• **Exercise description**
Across the listing below, count the lines containing "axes". Answer with that number only.

• **Raw data**
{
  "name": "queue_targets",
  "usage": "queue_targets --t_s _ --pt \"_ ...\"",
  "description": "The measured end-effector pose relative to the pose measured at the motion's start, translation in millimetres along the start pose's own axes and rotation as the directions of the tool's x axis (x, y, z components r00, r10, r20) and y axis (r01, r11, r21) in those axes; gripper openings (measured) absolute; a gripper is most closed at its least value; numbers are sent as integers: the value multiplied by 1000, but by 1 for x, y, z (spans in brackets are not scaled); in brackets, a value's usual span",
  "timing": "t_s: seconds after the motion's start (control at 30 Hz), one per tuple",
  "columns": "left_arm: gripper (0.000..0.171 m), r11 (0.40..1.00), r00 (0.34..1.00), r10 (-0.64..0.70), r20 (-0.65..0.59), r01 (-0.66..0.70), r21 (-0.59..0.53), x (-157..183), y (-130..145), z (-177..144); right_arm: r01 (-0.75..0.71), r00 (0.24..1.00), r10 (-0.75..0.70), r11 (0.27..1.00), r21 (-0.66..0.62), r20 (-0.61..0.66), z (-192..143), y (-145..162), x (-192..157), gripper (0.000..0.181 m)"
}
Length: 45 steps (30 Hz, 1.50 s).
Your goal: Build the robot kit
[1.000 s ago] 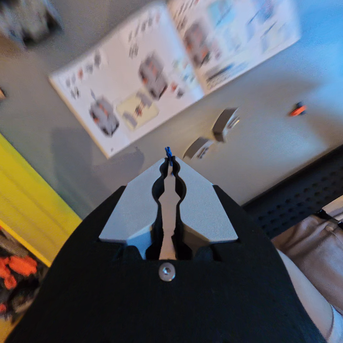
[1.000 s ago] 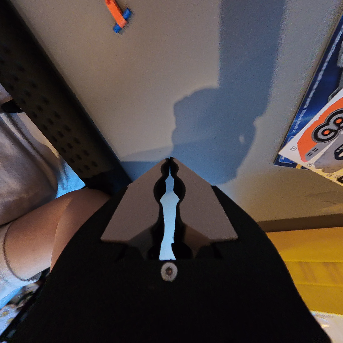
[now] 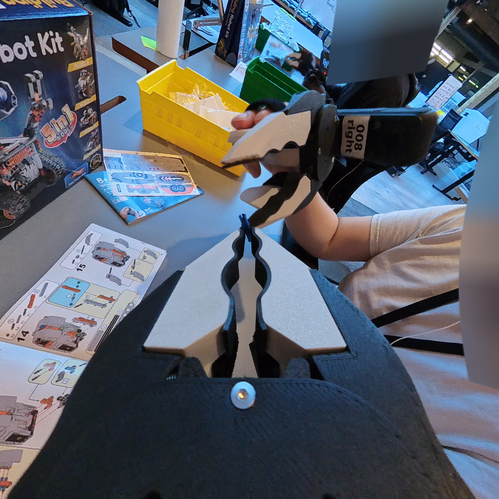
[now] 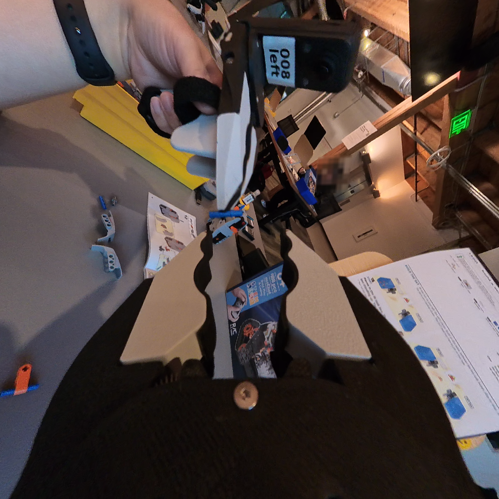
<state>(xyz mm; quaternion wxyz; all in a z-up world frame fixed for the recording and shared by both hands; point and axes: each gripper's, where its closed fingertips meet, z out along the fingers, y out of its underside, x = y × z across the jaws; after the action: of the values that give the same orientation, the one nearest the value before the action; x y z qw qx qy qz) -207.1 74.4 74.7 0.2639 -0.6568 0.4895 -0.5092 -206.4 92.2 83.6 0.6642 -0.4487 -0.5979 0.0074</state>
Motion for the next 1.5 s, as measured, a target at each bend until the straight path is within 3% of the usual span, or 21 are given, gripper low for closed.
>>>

• **Exercise response**
2